Até o dia 19 de julho, quando duas seleções disputarão a final da Copa do Mundo 2026, o assunto será futebol. Pouca gente estará pensando que este é o ano mais importante para todo brasileiro. Ano de eleições quase gerais, em que se decide quem vai legislar e nos governar, nos estados e no país, nos próximos quatro anos.
No que se refere a nós, da região onde Sete Lagoas é referência, a urgência é uma só: precisamos eleger deputados locais, regionais, que nos tirem da orfandade política. Especialmente no âmbito federal, Sete Lagoas se fragilizou desde a saída de cena de Marcio Reinaldo, que trocou a cadeira de deputado pela de prefeito, em 2012.
Todos que vivemos aqui e nas cidades vizinhas precisamos nos engajar na ideia de se votar em candidatos locais.

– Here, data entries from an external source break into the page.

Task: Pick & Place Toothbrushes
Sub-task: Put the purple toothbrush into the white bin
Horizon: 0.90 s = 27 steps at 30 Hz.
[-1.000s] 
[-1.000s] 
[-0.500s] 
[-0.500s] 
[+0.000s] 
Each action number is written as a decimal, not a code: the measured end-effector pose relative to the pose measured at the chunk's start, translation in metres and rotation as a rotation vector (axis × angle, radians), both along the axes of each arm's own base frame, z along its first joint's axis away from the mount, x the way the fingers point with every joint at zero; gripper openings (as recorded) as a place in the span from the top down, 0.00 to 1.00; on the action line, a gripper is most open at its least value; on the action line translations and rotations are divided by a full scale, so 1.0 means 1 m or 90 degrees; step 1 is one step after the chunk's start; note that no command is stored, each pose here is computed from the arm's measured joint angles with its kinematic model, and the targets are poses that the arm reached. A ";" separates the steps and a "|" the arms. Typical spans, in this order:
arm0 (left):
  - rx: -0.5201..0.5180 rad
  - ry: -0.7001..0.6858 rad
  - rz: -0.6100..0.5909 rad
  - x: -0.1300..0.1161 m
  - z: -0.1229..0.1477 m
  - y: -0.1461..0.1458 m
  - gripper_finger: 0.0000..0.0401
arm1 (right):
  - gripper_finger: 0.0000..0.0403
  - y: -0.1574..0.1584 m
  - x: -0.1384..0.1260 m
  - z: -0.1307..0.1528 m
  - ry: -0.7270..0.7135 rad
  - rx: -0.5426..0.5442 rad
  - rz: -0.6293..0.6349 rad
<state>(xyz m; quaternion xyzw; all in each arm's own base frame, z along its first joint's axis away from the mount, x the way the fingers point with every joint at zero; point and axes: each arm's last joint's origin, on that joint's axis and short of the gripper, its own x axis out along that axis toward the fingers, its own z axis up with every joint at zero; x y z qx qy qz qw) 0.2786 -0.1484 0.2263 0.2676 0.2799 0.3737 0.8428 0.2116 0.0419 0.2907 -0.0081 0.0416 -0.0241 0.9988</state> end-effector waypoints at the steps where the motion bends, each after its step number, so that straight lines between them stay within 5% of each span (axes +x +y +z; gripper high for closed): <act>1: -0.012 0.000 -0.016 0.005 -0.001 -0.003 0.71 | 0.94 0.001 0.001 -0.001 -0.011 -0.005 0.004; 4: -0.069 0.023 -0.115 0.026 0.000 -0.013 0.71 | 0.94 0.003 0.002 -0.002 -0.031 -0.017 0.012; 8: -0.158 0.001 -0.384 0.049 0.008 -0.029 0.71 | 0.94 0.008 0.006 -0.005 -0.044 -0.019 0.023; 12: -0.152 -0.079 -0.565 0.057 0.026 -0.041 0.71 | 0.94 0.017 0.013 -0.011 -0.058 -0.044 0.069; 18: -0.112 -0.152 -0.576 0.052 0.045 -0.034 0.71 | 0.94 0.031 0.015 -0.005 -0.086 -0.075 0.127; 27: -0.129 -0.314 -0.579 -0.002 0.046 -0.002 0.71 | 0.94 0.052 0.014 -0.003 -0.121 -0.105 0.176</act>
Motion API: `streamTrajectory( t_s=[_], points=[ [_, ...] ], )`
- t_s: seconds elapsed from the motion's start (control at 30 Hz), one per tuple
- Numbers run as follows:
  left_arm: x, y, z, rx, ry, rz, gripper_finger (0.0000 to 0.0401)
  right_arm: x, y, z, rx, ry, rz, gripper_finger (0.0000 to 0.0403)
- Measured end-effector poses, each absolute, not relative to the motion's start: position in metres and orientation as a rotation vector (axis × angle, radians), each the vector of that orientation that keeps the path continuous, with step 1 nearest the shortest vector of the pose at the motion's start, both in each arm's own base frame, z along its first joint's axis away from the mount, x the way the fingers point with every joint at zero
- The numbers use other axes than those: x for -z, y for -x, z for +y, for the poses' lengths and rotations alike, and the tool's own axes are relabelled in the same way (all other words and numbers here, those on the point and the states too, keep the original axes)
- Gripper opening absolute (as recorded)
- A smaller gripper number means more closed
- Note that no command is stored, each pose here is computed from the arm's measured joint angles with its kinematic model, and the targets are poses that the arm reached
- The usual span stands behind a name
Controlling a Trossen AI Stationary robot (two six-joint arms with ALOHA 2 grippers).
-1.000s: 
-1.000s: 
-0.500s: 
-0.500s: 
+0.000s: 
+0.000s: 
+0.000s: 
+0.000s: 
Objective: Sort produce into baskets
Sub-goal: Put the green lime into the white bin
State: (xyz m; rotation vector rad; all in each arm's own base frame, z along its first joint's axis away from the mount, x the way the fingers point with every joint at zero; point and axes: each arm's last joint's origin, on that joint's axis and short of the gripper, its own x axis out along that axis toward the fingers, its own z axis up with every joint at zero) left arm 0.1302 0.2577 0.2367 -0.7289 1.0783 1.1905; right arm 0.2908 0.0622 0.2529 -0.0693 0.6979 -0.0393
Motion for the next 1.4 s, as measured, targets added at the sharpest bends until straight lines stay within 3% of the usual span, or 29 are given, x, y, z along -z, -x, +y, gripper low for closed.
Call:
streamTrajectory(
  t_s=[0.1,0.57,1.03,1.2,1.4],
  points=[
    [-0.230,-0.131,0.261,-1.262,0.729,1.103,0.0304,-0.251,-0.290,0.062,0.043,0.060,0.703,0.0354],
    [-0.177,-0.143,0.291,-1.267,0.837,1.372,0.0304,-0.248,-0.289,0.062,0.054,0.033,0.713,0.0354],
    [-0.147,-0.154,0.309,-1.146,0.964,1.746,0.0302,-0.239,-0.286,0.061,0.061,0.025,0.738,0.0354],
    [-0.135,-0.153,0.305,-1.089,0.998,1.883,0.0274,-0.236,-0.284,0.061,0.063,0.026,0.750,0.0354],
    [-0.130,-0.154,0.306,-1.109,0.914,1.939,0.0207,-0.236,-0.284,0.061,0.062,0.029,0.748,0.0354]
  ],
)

Não importa que haja contestações, por qualquer motivo, a um ou outro nome colocado. Precisamos ter consciência que um deputado estadual ou federal da terra será muito útil para a região. Especialmente agora, em que existem as emendas impositivas, que dão a prerrogativa ao deputado de decidir para onde serão destinados os recursos de suas emendas.
Infelizmente o Brasil ainda não adotou o voto distrital, em que o eleitor só pode votar em candidatos de sua região. Sendo assim, continuamos à mercê da compra de votos ou do voto descompromissado, nos candidatos “Copa do Mundo”, que só aparecem de quatro em quatro anos, negociam o voto e só reaparecem nas eleições dos quatro anos seguintes.
Para a presidência da república, quem raciocina e não tem “político de estimação”, torce fervorosamente para que surja uma opção viável, que nos tire dessa polarização ridícula, que mantém o Brasil no atraso.
E há opções à direita e ao centro. À esquerda fica cada dia mais difícil, a partir do momento em que quase todos os partidos se alinharam ao poder do Palácio do Planalto e não querem abrir mão dos privilégios que essa ligação proporciona.